Brief
Output all records exactly, with no images.

= = = = =

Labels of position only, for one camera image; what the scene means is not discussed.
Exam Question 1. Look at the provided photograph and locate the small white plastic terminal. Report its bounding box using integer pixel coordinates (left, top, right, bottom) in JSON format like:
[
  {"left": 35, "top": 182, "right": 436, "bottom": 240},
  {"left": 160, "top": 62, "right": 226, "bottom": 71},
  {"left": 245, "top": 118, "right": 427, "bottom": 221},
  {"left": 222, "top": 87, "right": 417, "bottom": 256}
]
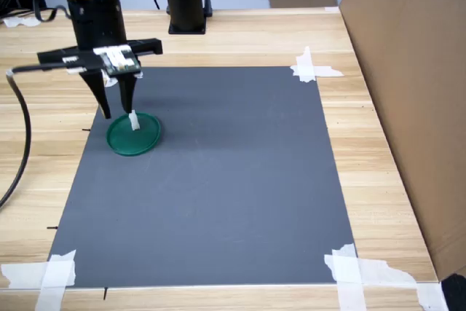
[{"left": 128, "top": 109, "right": 141, "bottom": 132}]

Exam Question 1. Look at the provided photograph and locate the round green lid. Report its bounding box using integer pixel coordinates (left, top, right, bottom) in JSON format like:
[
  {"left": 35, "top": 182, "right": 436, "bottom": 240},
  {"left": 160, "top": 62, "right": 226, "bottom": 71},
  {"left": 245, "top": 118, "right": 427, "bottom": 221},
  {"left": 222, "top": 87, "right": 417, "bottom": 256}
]
[{"left": 106, "top": 111, "right": 162, "bottom": 158}]

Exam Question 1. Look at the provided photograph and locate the crumpled white tape piece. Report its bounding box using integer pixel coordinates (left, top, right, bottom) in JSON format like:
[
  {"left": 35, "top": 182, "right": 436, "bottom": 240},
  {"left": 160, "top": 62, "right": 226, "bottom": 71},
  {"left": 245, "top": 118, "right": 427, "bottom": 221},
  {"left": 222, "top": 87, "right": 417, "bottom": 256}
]
[{"left": 2, "top": 15, "right": 42, "bottom": 28}]

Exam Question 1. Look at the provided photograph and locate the dark grey mat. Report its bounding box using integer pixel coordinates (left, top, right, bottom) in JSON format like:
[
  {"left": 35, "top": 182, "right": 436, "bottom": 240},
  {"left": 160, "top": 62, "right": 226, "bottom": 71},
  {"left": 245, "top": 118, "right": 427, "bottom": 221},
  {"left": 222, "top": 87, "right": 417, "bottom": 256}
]
[{"left": 47, "top": 66, "right": 360, "bottom": 288}]

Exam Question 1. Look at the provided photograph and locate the large brown cardboard partition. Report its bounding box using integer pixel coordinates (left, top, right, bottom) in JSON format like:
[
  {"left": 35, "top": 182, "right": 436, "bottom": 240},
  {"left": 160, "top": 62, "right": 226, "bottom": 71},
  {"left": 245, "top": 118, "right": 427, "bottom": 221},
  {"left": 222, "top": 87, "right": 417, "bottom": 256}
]
[{"left": 338, "top": 0, "right": 466, "bottom": 281}]

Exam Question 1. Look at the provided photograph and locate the black object at table corner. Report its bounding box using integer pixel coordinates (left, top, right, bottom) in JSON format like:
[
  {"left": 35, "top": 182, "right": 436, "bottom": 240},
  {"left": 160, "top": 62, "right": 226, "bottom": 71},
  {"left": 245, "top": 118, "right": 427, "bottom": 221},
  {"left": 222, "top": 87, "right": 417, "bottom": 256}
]
[{"left": 441, "top": 273, "right": 466, "bottom": 311}]

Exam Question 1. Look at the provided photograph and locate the white camera box with board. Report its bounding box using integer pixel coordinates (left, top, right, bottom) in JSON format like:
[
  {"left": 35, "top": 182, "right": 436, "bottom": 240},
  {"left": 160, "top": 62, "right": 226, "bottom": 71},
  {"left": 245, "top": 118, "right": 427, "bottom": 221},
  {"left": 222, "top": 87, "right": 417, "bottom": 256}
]
[{"left": 92, "top": 44, "right": 143, "bottom": 79}]

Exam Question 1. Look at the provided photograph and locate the thin black arm cable loop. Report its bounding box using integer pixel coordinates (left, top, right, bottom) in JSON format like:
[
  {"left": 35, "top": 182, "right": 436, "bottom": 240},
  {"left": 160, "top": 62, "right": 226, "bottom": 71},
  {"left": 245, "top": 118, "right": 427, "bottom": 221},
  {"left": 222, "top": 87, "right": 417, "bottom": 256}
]
[{"left": 32, "top": 0, "right": 74, "bottom": 23}]

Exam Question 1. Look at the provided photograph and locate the thick black camera cable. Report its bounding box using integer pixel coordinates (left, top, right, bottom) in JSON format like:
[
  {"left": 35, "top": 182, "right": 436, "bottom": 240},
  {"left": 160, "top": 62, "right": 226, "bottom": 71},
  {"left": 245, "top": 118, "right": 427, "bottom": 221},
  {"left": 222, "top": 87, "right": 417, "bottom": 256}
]
[{"left": 0, "top": 62, "right": 71, "bottom": 212}]

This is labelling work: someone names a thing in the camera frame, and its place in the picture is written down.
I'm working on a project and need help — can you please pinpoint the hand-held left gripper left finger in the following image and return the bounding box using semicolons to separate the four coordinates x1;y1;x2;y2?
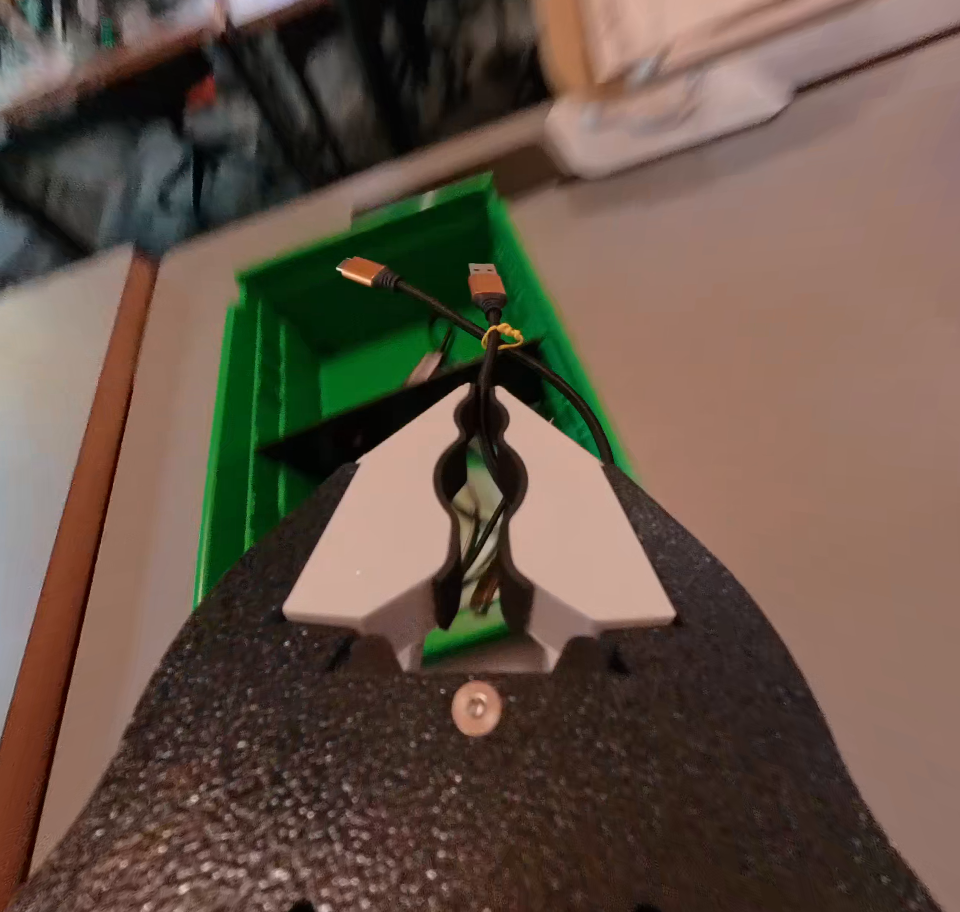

= = = = =

Exercise answer
Labels of position only, for one camera image; what the scene means is not discussed.
Exam Question 1. Look at the provided photograph and locate the small white plastic terminal. Report its bounding box using integer pixel coordinates (left, top, right, bottom) in JSON format like:
[
  {"left": 35, "top": 182, "right": 436, "bottom": 240},
  {"left": 160, "top": 62, "right": 226, "bottom": 71},
  {"left": 245, "top": 118, "right": 427, "bottom": 221},
  {"left": 222, "top": 87, "right": 417, "bottom": 256}
]
[{"left": 128, "top": 109, "right": 141, "bottom": 132}]

Exam Question 1. Look at the provided photograph and locate the round green lid. Report its bounding box using integer pixel coordinates (left, top, right, bottom) in JSON format like:
[
  {"left": 35, "top": 182, "right": 436, "bottom": 240},
  {"left": 160, "top": 62, "right": 226, "bottom": 71},
  {"left": 245, "top": 118, "right": 427, "bottom": 221},
  {"left": 222, "top": 87, "right": 417, "bottom": 256}
]
[{"left": 106, "top": 111, "right": 162, "bottom": 158}]

Exam Question 1. Look at the provided photograph and locate the crumpled white tape piece. Report its bounding box using integer pixel coordinates (left, top, right, bottom) in JSON format like:
[
  {"left": 35, "top": 182, "right": 436, "bottom": 240},
  {"left": 160, "top": 62, "right": 226, "bottom": 71},
  {"left": 245, "top": 118, "right": 427, "bottom": 221},
  {"left": 222, "top": 87, "right": 417, "bottom": 256}
]
[{"left": 2, "top": 15, "right": 42, "bottom": 28}]

Exam Question 1. Look at the provided photograph and locate the dark grey mat. Report its bounding box using integer pixel coordinates (left, top, right, bottom) in JSON format like:
[
  {"left": 35, "top": 182, "right": 436, "bottom": 240},
  {"left": 160, "top": 62, "right": 226, "bottom": 71},
  {"left": 245, "top": 118, "right": 427, "bottom": 221},
  {"left": 222, "top": 87, "right": 417, "bottom": 256}
]
[{"left": 47, "top": 66, "right": 360, "bottom": 288}]

Exam Question 1. Look at the provided photograph and locate the large brown cardboard partition. Report its bounding box using integer pixel coordinates (left, top, right, bottom) in JSON format like:
[
  {"left": 35, "top": 182, "right": 436, "bottom": 240},
  {"left": 160, "top": 62, "right": 226, "bottom": 71},
  {"left": 245, "top": 118, "right": 427, "bottom": 221},
  {"left": 222, "top": 87, "right": 417, "bottom": 256}
]
[{"left": 338, "top": 0, "right": 466, "bottom": 281}]

Exam Question 1. Look at the provided photograph and locate the black object at table corner. Report its bounding box using integer pixel coordinates (left, top, right, bottom) in JSON format like:
[
  {"left": 35, "top": 182, "right": 436, "bottom": 240},
  {"left": 160, "top": 62, "right": 226, "bottom": 71},
  {"left": 245, "top": 118, "right": 427, "bottom": 221},
  {"left": 222, "top": 87, "right": 417, "bottom": 256}
]
[{"left": 441, "top": 273, "right": 466, "bottom": 311}]

Exam Question 1. Look at the provided photograph and locate the white camera box with board. Report its bounding box using integer pixel coordinates (left, top, right, bottom) in JSON format like:
[
  {"left": 35, "top": 182, "right": 436, "bottom": 240},
  {"left": 160, "top": 62, "right": 226, "bottom": 71},
  {"left": 245, "top": 118, "right": 427, "bottom": 221},
  {"left": 222, "top": 87, "right": 417, "bottom": 256}
]
[{"left": 92, "top": 44, "right": 143, "bottom": 79}]

Exam Question 1. Look at the provided photograph and locate the thin black arm cable loop. Report its bounding box using integer pixel coordinates (left, top, right, bottom) in JSON format like:
[
  {"left": 35, "top": 182, "right": 436, "bottom": 240},
  {"left": 160, "top": 62, "right": 226, "bottom": 71},
  {"left": 245, "top": 118, "right": 427, "bottom": 221},
  {"left": 222, "top": 87, "right": 417, "bottom": 256}
]
[{"left": 32, "top": 0, "right": 74, "bottom": 23}]

Exam Question 1. Look at the provided photograph and locate the thick black camera cable. Report its bounding box using integer pixel coordinates (left, top, right, bottom) in JSON format like:
[
  {"left": 35, "top": 182, "right": 436, "bottom": 240},
  {"left": 160, "top": 62, "right": 226, "bottom": 71},
  {"left": 245, "top": 118, "right": 427, "bottom": 221},
  {"left": 222, "top": 87, "right": 417, "bottom": 256}
]
[{"left": 0, "top": 62, "right": 71, "bottom": 212}]

This is labelling work: someone names a thing in the camera frame, and its place in the picture is written down.
I'm working on a project and need help — can you please pinpoint the hand-held left gripper left finger in the following image and return the bounding box using semicolons to separate the four coordinates x1;y1;x2;y2?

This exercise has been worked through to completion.